Abstract

Multi-Wavelength Implications of the Companion Star in Eta Carinae

Thomas Madura (Max Planck Institute for Radio Astronomy)

Ted Gull (NASA/GSFC), Jose Groh (MPIfR), Stan Owocki (University of Delaware), Atsuo Okazaki (Hokkai-Gakuen University), D. John Hillier (University of Pittsburgh), Chris Russell (University of Delaware)

Eta Carinae is generally accepted to be a massive colliding wind binary system with a highly eccentric (e~0.9), 5.54-yr orbit. However, the companion star continues to evade direct detection since the primary dwarfs its emission at most wavelengths. Using 3-D SPH simulations of Eta Car’s colliding winds and various radiative transfer codes, we are able to compute synthetic observables across multiple wavebands for comparison to the available observations.

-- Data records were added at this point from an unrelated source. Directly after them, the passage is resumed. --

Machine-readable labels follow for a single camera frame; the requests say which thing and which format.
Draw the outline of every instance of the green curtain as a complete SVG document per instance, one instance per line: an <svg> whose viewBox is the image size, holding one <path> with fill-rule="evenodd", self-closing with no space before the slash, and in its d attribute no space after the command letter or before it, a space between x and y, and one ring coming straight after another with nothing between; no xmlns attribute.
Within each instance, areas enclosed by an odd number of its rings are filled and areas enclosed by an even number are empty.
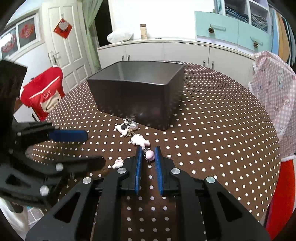
<svg viewBox="0 0 296 241"><path fill-rule="evenodd" d="M87 42L89 44L89 51L91 54L91 59L94 63L95 71L100 69L100 63L99 63L97 50L95 49L91 39L91 33L89 31L89 28L91 27L96 17L96 14L98 13L98 10L102 4L102 1L103 0L82 0L82 10L83 10L84 22L86 26Z"/></svg>

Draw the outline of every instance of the tiled floor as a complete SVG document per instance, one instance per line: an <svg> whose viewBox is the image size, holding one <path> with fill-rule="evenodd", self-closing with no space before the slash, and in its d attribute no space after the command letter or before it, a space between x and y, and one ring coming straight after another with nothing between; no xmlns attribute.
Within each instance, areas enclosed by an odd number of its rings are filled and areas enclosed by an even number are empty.
<svg viewBox="0 0 296 241"><path fill-rule="evenodd" d="M29 226L32 228L43 216L43 212L38 207L27 207L28 209L28 218Z"/></svg>

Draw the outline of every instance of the brown tablecloth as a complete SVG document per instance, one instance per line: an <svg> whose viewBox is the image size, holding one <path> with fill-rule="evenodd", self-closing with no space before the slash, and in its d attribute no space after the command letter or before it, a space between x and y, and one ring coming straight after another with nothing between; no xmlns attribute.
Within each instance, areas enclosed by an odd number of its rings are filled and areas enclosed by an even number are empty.
<svg viewBox="0 0 296 241"><path fill-rule="evenodd" d="M87 82L70 91L49 114L61 129L84 129L85 143L48 141L34 146L36 161L101 154L106 166L89 175L105 176L114 161L134 156L130 138L114 129L123 120L97 109ZM192 177L214 176L258 220L274 193L279 174L276 131L260 102L231 78L186 64L183 100L167 131L139 125L136 133L159 145L164 156ZM61 197L79 180L70 180ZM174 198L161 197L155 165L143 163L139 196L122 201L121 240L177 240Z"/></svg>

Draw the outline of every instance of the mint green drawer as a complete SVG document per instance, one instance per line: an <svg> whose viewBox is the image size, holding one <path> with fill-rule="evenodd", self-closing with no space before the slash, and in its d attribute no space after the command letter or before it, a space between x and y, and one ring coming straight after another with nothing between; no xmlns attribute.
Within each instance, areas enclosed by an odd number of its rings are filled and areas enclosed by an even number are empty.
<svg viewBox="0 0 296 241"><path fill-rule="evenodd" d="M221 39L237 44L238 20L220 14L195 11L195 28L197 36Z"/></svg>
<svg viewBox="0 0 296 241"><path fill-rule="evenodd" d="M254 41L258 43L258 48L254 48ZM261 29L250 24L239 21L238 44L254 51L271 51L271 36Z"/></svg>

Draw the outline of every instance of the dark doorway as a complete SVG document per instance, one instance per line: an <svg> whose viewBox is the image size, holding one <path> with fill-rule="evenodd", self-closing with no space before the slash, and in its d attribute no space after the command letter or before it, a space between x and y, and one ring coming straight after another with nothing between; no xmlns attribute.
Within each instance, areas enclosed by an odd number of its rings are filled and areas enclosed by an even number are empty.
<svg viewBox="0 0 296 241"><path fill-rule="evenodd" d="M112 25L108 0L103 0L95 18L96 33L98 35L100 47L110 44L107 36L112 33Z"/></svg>

In addition to allowing us to tightly constrain, for the first time, the absolute orientation and direction of the binary orbit on the sky, the models show that the presence of a companion star has a profound influence on the observed high-ionization forbidden line emission, the HST/STIS UV spectrum and H-alpha line profiles, and the ground-based photometric monitoring. These results have important implications for theories for the formation of the Homunculus nebula and interpretations of the observations that invoke a latitude-dependent primary wind.